— Банкир? А я тебе скажу, что он — эксплуататор и спекулянт! Да-да, он из этих крупных монополистов, которые кормятся потом и кровью трудящихся!
Его слова задели мальчика. Он побледнел, вскочил и оттолкнул тарелку с недоеденным супом.
— Это неправда! — крикнул он пронзительно. — Мой отец совсем не такой!
— Нет, такой!
— Он не эксплуататор!
— Самый настоящий эксплуататор, на которого вкалывают восемь рабов! Вот так!
Было похоже, что Жорж по-настоящему впал в ярость. Его голос стал резче, а лицо, обращенное к Гран-Луи, исказили конвульсии.
— Ты лжешь! — крикнул он. — Лжешь, как самый последний лжец! Папа никогда не питался ничьей кровью! Он ест то же самое, что и все люди на свете!

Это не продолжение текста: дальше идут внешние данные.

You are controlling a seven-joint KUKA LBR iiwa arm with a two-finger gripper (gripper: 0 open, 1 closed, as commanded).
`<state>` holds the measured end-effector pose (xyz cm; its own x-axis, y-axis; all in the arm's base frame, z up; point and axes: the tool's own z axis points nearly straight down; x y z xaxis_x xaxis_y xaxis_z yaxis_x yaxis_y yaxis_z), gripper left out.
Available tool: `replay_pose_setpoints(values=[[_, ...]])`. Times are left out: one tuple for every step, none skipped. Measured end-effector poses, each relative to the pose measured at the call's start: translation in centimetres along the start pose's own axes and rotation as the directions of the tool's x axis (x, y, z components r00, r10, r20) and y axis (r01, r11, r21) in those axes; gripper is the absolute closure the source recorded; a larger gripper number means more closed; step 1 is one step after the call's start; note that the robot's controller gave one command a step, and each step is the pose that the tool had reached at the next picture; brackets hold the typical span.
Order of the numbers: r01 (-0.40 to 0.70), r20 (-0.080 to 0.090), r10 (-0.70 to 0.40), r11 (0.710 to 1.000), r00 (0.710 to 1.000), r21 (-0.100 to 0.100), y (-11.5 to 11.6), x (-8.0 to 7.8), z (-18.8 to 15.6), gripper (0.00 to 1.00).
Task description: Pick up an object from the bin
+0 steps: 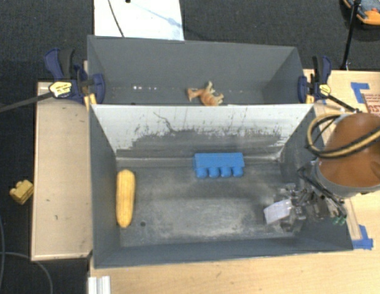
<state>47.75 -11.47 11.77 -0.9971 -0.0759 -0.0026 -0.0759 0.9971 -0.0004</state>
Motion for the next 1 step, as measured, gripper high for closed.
replay_pose_setpoints(values=[[0.001,0.002,-0.001,1.0,1.0,0.001,-0.02,-0.07,-0.55,1.0]])
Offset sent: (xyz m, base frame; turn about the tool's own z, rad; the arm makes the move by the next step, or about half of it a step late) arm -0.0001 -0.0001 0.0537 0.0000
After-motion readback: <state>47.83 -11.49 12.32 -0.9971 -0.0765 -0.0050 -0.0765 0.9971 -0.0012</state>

Мальчика била дрожь, по его щекам текли слезы. Гран-Луи и сам был не рад эффекту, вызванному его словами. Он явно зашел слишком далеко, увлеченный пролетарским духом. Великан неловко переминался с ноги на ногу; было видно, что он чувствует себя не в своей тарелке.

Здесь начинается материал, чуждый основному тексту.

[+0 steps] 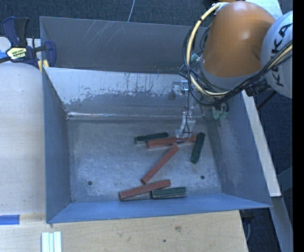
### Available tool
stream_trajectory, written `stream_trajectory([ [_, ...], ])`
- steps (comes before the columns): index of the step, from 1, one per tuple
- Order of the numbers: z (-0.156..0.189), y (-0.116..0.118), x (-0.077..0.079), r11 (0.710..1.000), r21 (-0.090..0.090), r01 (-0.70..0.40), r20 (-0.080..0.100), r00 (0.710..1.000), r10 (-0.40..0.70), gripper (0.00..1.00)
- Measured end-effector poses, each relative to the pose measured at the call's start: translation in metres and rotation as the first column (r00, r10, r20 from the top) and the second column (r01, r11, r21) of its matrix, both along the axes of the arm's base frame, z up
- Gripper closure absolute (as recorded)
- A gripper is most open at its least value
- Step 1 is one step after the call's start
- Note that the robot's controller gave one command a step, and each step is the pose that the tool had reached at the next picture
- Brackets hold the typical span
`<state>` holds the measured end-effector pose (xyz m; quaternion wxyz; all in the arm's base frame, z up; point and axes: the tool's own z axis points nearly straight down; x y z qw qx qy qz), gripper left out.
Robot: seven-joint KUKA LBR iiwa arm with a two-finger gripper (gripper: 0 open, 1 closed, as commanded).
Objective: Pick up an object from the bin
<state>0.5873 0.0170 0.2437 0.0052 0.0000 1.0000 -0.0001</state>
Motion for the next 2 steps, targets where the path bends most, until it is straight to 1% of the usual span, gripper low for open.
stream_trajectory([
  [1,-0.07,0.017,0.014,1.0,0.001,-0.002,-0.002,1.0,0.002,0.0],
  [2,-0.091,0.02,0.013,1.0,0.002,0.004,-0.006,1.0,-0.004,0.0],
])
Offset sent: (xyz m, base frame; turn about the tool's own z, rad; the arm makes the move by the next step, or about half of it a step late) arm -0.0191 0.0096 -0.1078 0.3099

— Послушай паренек, — сказал он примирительно. — Не принимай близко к сердцу то, что я сказал. Это только тик, для красного словца…
— Ты гадкий! Гадкий, гадкий! — кричал Жорж.

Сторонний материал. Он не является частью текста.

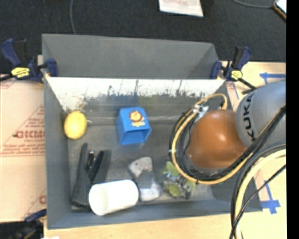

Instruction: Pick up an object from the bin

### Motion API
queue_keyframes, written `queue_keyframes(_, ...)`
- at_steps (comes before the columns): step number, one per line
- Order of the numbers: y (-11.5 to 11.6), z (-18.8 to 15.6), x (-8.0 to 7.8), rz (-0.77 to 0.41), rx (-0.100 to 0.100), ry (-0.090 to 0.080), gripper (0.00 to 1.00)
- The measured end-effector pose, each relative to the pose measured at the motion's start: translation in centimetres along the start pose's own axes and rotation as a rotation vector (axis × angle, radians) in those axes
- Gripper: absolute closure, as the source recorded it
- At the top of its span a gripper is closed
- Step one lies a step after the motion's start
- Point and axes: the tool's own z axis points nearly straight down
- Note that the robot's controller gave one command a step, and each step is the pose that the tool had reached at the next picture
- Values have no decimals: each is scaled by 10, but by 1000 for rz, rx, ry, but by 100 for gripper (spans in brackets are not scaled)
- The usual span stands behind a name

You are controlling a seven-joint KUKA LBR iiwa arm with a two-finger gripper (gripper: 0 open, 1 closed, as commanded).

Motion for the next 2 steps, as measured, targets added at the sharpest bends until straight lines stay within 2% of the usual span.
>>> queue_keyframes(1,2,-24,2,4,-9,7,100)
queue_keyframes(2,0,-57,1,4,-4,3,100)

Опустившись на кровать, он отвернулся от Гран-Луи.
Его маленькое тело судорожно вздрагивало.
Гигант огорченно взглянул на гувернантку. Та встала и подошла к кровати Жоржа.
— Жорж, милый мальчик, — сказала она, — выслушайте то, что я вам скажу. Мне кажется, что вы не совсем правильно поняли месье Гран-Луи. Он совсем не хотел плохо отозваться о вашем отце. И ничего не имеет против него лично. Просто он хотел сказать, что придерживается иных политических взглядов, но слишком увлекся.
Жорж перестал дрожать. Повернув голову, он недоверчиво взглянул на мисс Дороти.
— Вы в самом деле так думаете? — спросил он.
— Конечно, малыш! — поспешил присоединиться к гувернантке Гран-Луи. — Как я могу ругать твоего отца, если я совсем его не знаю? Это просто был разговор о политике.
— Ну, если так… — Жорж потянулся за своей тарелкой. — Тогда, конечно, другое дело.
Он начал есть. Гигант внимательно следил за ним.
— Хочешь еще? — спросил он мальчика, когда Жорж опустошил свою тарелку.
— Пожалуй, да. Очень вкусная похлебка.